## What you will do
Filter out every line below that lacks "image", and copy the rest.

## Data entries
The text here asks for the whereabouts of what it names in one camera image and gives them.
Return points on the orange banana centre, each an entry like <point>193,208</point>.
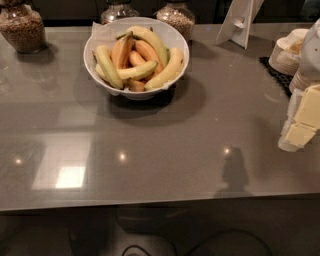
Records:
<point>147,53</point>

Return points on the glass jar middle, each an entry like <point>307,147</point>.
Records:
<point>118,9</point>

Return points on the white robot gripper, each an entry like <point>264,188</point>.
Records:
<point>310,58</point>

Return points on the yellow banana across middle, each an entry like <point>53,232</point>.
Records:
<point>137,72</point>

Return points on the glass jar with grains right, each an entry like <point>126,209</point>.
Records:
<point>177,14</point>

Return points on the black mesh mat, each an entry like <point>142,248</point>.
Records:
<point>282,80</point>

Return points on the white paper liner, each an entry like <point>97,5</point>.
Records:
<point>102,32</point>

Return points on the green-yellow banana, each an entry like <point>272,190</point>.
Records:
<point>107,66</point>
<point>150,37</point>

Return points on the white ceramic bowl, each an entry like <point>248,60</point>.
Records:
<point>169,36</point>

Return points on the green-yellow banana top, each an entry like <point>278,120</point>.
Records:
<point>150,37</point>

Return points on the glass jar with grains left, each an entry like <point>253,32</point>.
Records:
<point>21,26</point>

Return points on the white paper sign stand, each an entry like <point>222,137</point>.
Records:
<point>237,23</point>

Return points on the long yellow banana right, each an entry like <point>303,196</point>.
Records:
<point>170,72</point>

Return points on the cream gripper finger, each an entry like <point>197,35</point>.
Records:
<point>295,136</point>

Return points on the glass jar with grains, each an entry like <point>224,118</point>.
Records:
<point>177,14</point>
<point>21,26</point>

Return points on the orange banana upright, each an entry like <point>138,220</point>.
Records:
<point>121,50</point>

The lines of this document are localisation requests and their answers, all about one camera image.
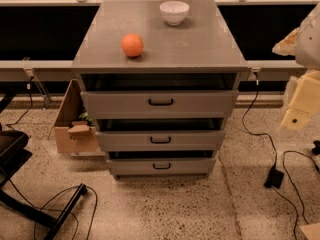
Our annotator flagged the grey drawer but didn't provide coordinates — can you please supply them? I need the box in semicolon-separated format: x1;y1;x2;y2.
96;130;225;152
81;91;238;119
106;158;215;176

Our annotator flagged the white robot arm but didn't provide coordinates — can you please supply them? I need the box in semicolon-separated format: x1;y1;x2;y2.
272;3;320;131

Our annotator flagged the grey drawer cabinet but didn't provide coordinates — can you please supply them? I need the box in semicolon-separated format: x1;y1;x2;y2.
70;0;249;180

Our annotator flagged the grey top drawer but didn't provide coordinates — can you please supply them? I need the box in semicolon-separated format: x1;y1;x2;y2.
81;91;238;119

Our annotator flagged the grey bottom drawer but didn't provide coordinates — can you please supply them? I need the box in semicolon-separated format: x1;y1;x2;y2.
106;158;215;176

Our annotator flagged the black power adapter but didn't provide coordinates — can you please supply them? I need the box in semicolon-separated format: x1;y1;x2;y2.
264;167;284;189

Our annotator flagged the cardboard corner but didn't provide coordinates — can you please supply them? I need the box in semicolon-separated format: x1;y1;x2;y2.
300;223;320;240

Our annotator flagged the white bowl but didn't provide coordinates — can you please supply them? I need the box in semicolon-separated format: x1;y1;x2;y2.
159;1;190;26

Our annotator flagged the orange fruit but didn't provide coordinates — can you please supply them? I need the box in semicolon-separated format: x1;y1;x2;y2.
121;33;144;57

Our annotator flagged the cardboard box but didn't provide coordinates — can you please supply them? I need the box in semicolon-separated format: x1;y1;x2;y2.
54;80;99;154

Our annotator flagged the black stand leg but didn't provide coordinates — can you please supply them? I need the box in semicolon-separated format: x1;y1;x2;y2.
0;183;88;240

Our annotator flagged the black chair base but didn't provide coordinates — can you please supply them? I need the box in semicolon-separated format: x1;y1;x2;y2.
0;130;32;187

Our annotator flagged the black looped cable right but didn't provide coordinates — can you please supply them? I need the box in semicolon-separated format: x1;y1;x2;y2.
271;150;320;240

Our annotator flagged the black cable left wall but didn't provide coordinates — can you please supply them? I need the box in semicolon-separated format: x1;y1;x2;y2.
5;77;36;131

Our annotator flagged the black cable left floor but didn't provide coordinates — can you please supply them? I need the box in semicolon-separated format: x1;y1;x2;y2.
6;177;99;240

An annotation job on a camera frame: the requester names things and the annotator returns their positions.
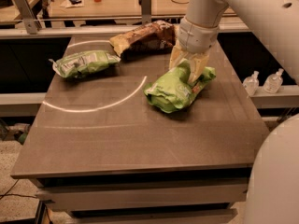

## Worked solution
The text here asks for the whereabouts of what it names in one camera image and gives them.
The lines of this document are localisation requests and their answers, all about one camera image.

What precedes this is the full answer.